Each line of the data below goes into the copy exactly; pictures do not.

Start of DATA EXTRACT

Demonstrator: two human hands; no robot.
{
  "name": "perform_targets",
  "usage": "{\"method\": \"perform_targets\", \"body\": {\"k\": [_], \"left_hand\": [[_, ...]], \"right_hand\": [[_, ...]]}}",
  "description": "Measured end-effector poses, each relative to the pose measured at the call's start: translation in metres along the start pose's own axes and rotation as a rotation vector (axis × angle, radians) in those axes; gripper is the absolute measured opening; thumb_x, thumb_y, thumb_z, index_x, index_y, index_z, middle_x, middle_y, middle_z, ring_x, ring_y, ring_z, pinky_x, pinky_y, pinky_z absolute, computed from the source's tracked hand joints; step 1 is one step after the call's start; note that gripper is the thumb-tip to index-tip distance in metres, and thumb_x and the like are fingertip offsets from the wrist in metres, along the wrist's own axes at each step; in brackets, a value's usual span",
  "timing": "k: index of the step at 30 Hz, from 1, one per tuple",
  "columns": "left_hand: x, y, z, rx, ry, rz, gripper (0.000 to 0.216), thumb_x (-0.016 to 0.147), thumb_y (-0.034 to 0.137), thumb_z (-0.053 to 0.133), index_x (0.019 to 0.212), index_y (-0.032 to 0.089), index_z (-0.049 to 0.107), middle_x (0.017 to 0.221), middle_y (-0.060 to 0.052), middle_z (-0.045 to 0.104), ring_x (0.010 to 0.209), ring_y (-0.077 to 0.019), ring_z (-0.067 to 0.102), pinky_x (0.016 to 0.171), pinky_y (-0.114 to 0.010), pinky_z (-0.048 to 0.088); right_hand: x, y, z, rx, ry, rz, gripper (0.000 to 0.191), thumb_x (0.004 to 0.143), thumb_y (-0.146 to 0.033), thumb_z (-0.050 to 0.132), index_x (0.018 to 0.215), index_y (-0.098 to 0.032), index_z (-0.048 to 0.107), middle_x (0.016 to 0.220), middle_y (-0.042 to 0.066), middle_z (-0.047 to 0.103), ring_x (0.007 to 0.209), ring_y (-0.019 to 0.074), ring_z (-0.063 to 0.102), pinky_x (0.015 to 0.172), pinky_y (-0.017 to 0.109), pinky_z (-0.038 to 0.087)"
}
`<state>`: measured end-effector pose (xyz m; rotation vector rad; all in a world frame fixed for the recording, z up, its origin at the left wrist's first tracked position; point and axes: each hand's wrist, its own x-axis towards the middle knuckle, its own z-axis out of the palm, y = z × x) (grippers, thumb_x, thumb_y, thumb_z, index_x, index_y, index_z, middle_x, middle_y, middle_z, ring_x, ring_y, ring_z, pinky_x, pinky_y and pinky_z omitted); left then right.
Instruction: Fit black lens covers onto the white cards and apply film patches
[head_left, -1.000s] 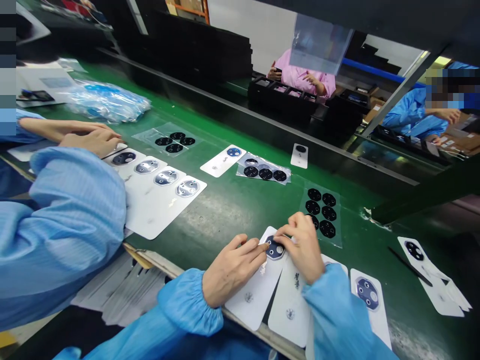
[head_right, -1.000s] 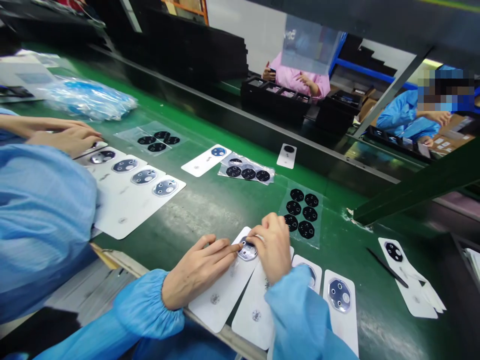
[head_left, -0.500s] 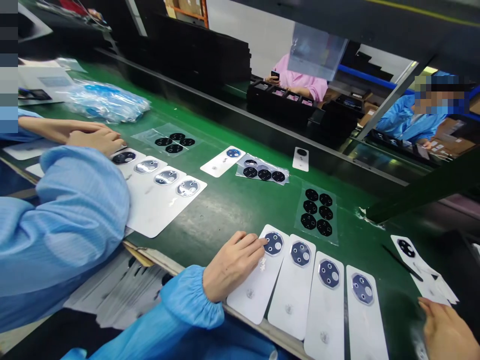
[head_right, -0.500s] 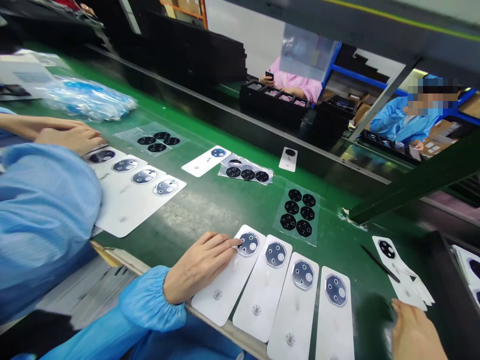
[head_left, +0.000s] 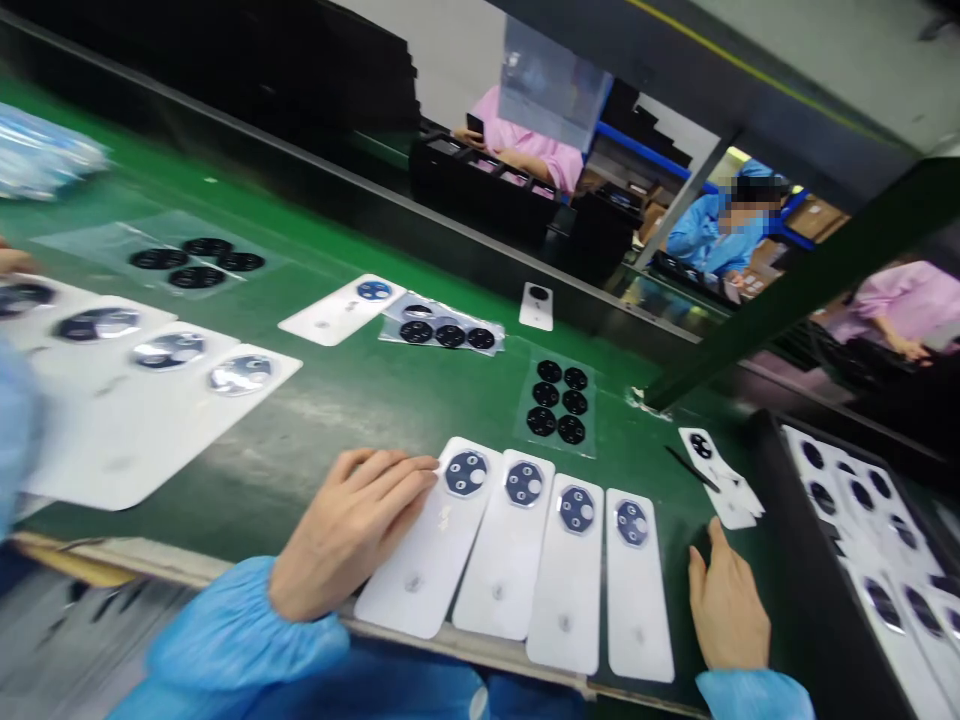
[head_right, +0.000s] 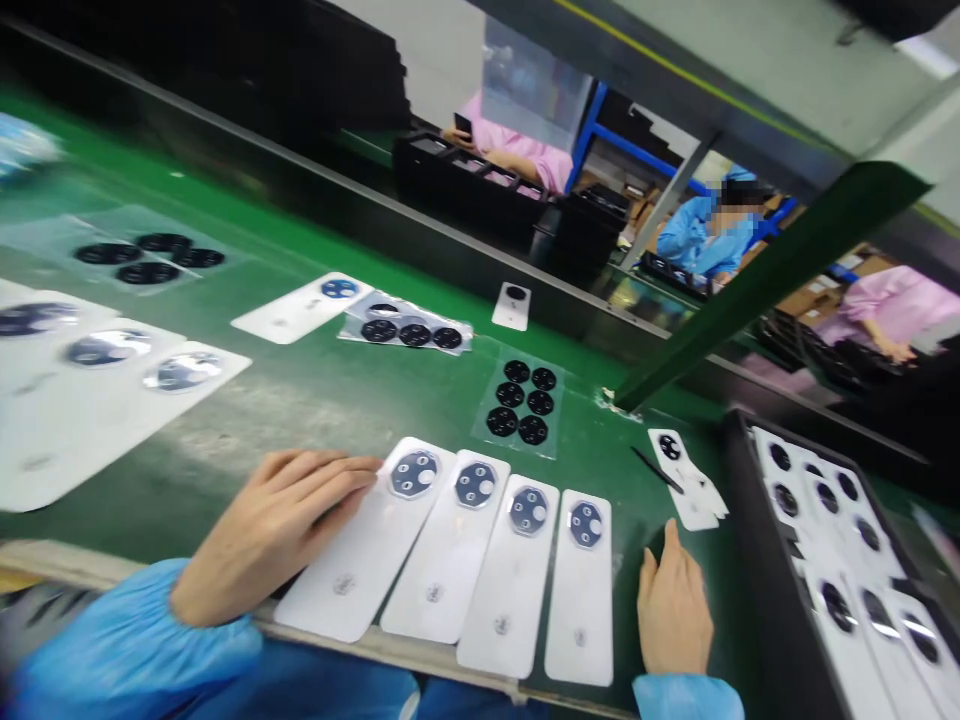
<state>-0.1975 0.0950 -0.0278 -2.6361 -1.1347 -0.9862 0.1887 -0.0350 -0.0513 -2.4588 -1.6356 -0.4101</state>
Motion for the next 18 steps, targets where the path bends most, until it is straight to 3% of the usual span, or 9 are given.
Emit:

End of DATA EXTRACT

(ANSWER FOR THE TASK):
Demonstrator: two human hands; no robot.
{
  "name": "perform_targets",
  "usage": "{\"method\": \"perform_targets\", \"body\": {\"k\": [_], \"left_hand\": [[_, ...]], \"right_hand\": [[_, ...]]}}",
  "description": "Measured end-effector poses, each relative to the pose measured at the call's start: translation in metres along the start pose's own axes and rotation as a rotation vector (axis × angle, radians) in those axes; gripper is the absolute measured opening; thumb_x, thumb_y, thumb_z, index_x, index_y, index_z, middle_x, middle_y, middle_z, ring_x, ring_y, ring_z, pinky_x, pinky_y, pinky_z absolute, computed from the source's tracked hand joints; step 1 is one step after the call's start; note that gripper is the thumb-tip to index-tip distance in metres, and thumb_x and the like are fingertip offsets from the wrist in metres, along the wrist's own axes at each step; in brackets, a value's usual span",
  "timing": "k: index of the step at 30 Hz, from 1, one per tuple",
  "columns": "left_hand: x, y, z, rx, ry, rz, gripper (0.000 to 0.216), thumb_x (-0.016 to 0.147), thumb_y (-0.034 to 0.137), thumb_z (-0.053 to 0.133), index_x (0.019 to 0.212), index_y (-0.032 to 0.089), index_z (-0.049 to 0.107), middle_x (0.017 to 0.221), middle_y (-0.060 to 0.052), middle_z (-0.045 to 0.104), ring_x (0.010 to 0.209), ring_y (-0.077 to 0.019), ring_z (-0.067 to 0.102), pinky_x (0.016 to 0.171), pinky_y (-0.114 to 0.010), pinky_z (-0.048 to 0.088); right_hand: x, y, z, rx, ry, rz, gripper (0.000 to 0.191), thumb_x (0.004 to 0.143), thumb_y (-0.146 to 0.033), thumb_z (-0.050 to 0.132), index_x (0.018 to 0.215), index_y (-0.098 to 0.032), index_z (-0.048 to 0.107), middle_x (0.016 to 0.220), middle_y (-0.042 to 0.066), middle_z (-0.047 to 0.103), ring_x (0.007 to 0.209), ring_y (-0.019 to 0.074), ring_z (-0.063 to 0.102), pinky_x (0.015 to 0.172), pinky_y (-0.017 to 0.109), pinky_z (-0.038 to 0.087)"
}
`<state>`: measured end-effector pose (xyz m; rotation vector rad; all in a world frame fixed for the recording, z up, its origin at the left wrist's first tracked position; point and axes: each hand's wrist, its own x-axis towards the middle knuckle, its own z-axis out of the palm, y = z × x) (grippers, thumb_x, thumb_y, thumb_z, index_x, index_y, index_z, middle_x, middle_y, middle_z, ring_x, ring_y, ring_z, pinky_x, pinky_y and pinky_z omitted); left then right.
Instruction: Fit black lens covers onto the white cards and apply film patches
[head_left, -1.000s] 
[head_right, -1.000s] 
[head_left, -0.500s] 
[head_right, -0.500s] 
[head_left, +0.000s] 
[head_right, +0.000s] 
<state>-0.1975 0.0950 -0.0278 -2.6361 -1.1347 -0.9862 0.1887 -0.0350 -0.0513 -2.4588 -1.6356 -0.4101</state>
Motion for the next 18 steps, targets where the path bends most, until it is straight to 3% of the usual span, or 9 are given.
Emit:

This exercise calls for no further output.